La pollution accélérerait le vieillissement cérébral !

En plus de leurs effets néfastes sur la santé cardiovasculaire, les polluants de l’air, en particulier les microparticules, semblent contribuer à l’augmentation du risque d’apparition de divers troubles neurologiques et à une évolution péjorative de ceux-ci. Ils ont notamment été incriminés dans le déclin cognitif et l’accélération du vieillissement cérébral. Partant de ce constat, des auteurs ont utilisé les données de la grande étude randomisée américaine WHIMS (Women’s Health Initiative Memory Study) pour examiner les modifications cérébrales induites par la pollution microparticulaire. Leur étude a porté sur 1 403 femmes âgées de 65 à 80 ans et indemnes de démence lors de leur inclusion en 1996-1998, ayant eu un suivi annuel incluant l’évaluation de leur état cognitif à l’aide du MMSE (Modified Mini-Mental State Examination), et chez lesquelles une IRM cérébrale a été pratiquée en 2005-2006. Elle avaient alors atteint l’âge de 71-89 ans. Les données environnementales sur la pollution de l’air dans les divers lieux de résidence occupés successivement par les participantes au cours du suivi ont été exploitées pour estimer l’exposition cumulative aux microparticules de l’air (PM2,5) entre 1999 et 2006.

L’analyse des données d’imagerie montre qu’il existe une association significative entre cette exposition aux microparticules PM2,5 et une réduction du volume de la substance blanche des lobes frontaux et temporaux, et du corps calleux, mais pas de la substance grise.
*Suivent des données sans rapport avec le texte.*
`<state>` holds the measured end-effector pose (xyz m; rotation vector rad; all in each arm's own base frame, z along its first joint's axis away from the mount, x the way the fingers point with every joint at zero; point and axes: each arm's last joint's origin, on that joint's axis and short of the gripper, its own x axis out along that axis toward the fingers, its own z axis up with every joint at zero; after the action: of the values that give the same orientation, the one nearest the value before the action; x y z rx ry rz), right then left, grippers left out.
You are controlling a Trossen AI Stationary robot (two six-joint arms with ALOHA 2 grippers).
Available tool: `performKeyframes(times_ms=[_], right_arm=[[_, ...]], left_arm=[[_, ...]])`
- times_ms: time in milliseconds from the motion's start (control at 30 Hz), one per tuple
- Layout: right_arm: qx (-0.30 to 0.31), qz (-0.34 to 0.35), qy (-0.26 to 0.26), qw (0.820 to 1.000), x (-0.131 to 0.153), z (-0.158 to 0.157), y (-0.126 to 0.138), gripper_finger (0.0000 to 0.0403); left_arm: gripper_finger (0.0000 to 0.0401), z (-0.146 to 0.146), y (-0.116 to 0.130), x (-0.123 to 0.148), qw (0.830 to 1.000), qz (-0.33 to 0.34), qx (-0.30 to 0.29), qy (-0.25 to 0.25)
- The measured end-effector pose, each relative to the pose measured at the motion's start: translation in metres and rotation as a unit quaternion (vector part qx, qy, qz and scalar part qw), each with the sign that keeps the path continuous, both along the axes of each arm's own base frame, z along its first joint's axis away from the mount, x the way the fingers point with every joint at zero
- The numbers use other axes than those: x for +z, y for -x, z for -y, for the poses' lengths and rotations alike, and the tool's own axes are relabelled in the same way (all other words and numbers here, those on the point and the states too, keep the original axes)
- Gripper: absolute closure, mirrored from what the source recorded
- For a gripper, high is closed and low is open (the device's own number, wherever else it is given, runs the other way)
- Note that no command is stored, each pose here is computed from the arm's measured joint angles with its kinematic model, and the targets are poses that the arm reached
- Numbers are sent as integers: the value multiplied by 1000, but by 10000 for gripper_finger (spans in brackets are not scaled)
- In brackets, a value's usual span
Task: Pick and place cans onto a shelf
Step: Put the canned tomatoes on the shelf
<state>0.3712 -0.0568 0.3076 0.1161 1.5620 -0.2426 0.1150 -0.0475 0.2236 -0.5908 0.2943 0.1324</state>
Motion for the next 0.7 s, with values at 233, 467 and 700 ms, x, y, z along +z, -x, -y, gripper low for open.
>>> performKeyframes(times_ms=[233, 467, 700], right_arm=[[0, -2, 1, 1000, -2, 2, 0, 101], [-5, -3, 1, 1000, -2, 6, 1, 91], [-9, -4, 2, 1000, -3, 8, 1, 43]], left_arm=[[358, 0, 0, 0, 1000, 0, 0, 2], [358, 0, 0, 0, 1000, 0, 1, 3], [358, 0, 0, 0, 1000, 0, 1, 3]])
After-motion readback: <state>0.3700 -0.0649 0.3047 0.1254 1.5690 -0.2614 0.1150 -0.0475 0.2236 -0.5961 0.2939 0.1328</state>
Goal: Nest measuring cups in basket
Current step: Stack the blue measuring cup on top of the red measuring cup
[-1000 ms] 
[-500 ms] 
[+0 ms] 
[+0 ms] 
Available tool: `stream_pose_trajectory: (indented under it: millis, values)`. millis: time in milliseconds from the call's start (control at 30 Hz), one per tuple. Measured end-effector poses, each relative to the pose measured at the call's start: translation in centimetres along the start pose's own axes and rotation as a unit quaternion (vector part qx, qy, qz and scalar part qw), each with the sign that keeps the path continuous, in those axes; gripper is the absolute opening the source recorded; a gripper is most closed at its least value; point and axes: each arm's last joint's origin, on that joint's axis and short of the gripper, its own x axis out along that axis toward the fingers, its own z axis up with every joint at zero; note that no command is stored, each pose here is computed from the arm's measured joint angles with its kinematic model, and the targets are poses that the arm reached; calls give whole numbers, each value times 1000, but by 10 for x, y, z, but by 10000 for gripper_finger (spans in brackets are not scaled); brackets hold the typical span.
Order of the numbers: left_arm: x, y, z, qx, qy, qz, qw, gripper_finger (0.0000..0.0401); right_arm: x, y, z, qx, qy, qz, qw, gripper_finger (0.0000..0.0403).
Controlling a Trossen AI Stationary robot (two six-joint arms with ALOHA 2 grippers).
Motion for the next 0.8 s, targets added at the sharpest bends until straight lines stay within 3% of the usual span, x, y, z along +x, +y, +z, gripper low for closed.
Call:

Pour chaque augmentation interquartile de niveau d’exposition cumulée (3,49 µg/m3) la diminution du volume de la substance blanche était de 6,23 cm3 (intervalle de confiance à 95 % : 3,72 à 8,74)  et celle du volume cérébral total de 4,47 cm3 (IC 95 % : 2,27-6,67), équivalente aux effets cérébraux du vieillissement sur 1 à 2 ans.  Ces anomalies de la structure cérébrale sont indépendantes de la zone géographique, des caractéristiques démographiques et socio-économiques des femmes, de leur style de vie et de leur état clinique y compris cardiovasculaire.

Les auteurs font remarquer que la seule étude récente sur la neurotoxicité cérébrale des microparticules, qui a utilisé les données de la Framingham Offspring Study (943 sujets âgés en moyenne de 68 ans), a retrouvé une réduction du volume total du cerveau. Leur étude vient renforcer l’hypothèse émergente d’un effet délétère de l’exposition à la pollution microparticulaire en terme de vieillissement cérébral. Reste maintenant à élucider les mécanismes de la neurotoxicité cérébrale des microparticules de l’air.

Dr Catherine Faber

Référence
Chen C et coll. : Ambient Air Pollution and Neurotoxicity on Brain Structure: Evidence from Women's Health Initiative Memory Study. Ann Neurol., 2015. Publication avancée en ligne le 15 juin. doi: 10.1002/ana.24460.